Mr. Hawkins began his career practicing law for the Boston firm Ropes & Gray, and is a member of the Bar in Massachusetts and the District of Columbia. He graduated Summa Cum Laude from Princeton University in 1983 and Cum Laude from Harvard Law School in 1987. Since 1999, Mr. Hawkins has taught Environmental Law and Policy for the Princeton Environment Institute at Princeton University. He lives in the District of Columbia.


  1. hi, Dear General Manager George S. Hawkins,

    After more than 72 hours I paid my water bill, and 27 hours after i called the dc water customer service, i still do not have water.

    your service rep told me it would be turned within 24 hours, but it has passed. they told me it would be on at 10am, morning, now it has passed. i asked for the supervisor, but nobody called me back.

    please have your people to turn my water on. i am waiting. thanks very much. joseph. acount number: 23928-5

  2. I just wanted to know what kind of qualification you pocees to hold the wasa posting thanks

  3. @Anonymous, I think you'll find the answers to your questions here:

  4. Dear George,

    I just finished my PhD in entomology and was thinking about you as I re-work my CV (and sort through my wedding photos). I worked for you a few (!!!) years ago at the Watershed Assoc.

    Hope that all is going well. Looks like you have kept very involved.
    I have enjoyed reading your blog.Would love to rehash old times if you are ever free.

    Christy Beal

  5. George,
    I have been trying for a month to get a water flow test. Nobody calls me back.
    Can you help?
    Mark B 202-789-1300

  6. George, you performed as a bboy ("breakdancer") to pay for law school, correct? I remember reading that in the NYT profile on you a few years ago. How did you balance dance and work life?

    -A water law dancer

    1. Hey water law dancer - I still enjoy dancing regularly (see my popping video from our Holiday Party on the DCWATER.COM website! - go to You Tube). Balance comes from the dancing itself, because the job is do demanding - I need the exercise. That was the same in law school. I am glad there is another water law dancer out there!
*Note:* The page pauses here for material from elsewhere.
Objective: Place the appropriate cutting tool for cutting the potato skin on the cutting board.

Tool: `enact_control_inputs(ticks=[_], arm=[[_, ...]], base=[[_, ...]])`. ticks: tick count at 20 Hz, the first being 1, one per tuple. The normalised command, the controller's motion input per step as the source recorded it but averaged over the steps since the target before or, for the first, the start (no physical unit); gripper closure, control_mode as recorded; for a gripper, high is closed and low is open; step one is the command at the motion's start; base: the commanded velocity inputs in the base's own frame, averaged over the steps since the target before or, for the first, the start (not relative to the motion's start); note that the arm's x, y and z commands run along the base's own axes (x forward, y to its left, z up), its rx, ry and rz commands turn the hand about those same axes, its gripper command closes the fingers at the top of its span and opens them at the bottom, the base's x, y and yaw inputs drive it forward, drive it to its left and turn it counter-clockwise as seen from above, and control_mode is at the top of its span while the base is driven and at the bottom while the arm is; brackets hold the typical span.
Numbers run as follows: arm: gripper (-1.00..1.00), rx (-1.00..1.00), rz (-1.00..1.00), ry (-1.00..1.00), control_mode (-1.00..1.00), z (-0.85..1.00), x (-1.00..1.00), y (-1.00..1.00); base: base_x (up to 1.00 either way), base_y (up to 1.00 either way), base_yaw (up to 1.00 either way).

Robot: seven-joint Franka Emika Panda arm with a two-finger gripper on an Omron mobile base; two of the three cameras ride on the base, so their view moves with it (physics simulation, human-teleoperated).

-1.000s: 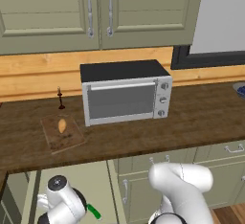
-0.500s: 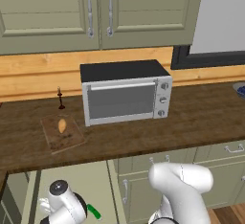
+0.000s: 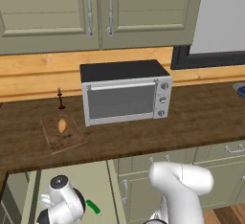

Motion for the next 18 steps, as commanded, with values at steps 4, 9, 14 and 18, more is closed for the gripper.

  7. One more thing. The codes that direct us to type in the letters that are displayed is not a practice that is good for costumers over 50 years of age. It took me nearly 15 tries before I got it right, mostly due to it being difficult to read. This method should be made easier (unless you do not want to hear from the people you serve.)This is not withstanding I cannot find your email address or any one else that works there. Most agencies have the directing member's e-mail address.

    Now that I said what I have to say, It will probably take me another 15 try to send this message.

  8. Anonymous,

    So sorry to hear you have had difficulty reaching us! Would you email your address and contact information to Mr. Hawkins' assistant at, and we will help?

    DC Water

  9. Mr. Hawkins,
    I am very happy to hear about WASA's work to bring green infrastructure to the city. As a result, I'd like you to know about a step backward on green infrastructure in my neighborhood. Our alleys in Lanier Heights in Adams Morgan were constructed of brick, so they are somewhat permeable with the spaces between them allowing some water to pass through. Over the years some of the alley has been patched with cement and asphalt, but they're still about 50% brick. The city is now going to repave the entire alley with asphalt, which will be totally impermeable. As it is now, a large quantity of water runs down the alley during rainstorms and overwhelms the drain on Adams Mill Road. I can imagine it'll be worse when the alley is impermeable. Would WASA be intrested in seeing these alleys redone with permeable brick? If interested, see the alley between the 1700 block of Lanier and Columbia Road, or between Lanier and Ontario Place.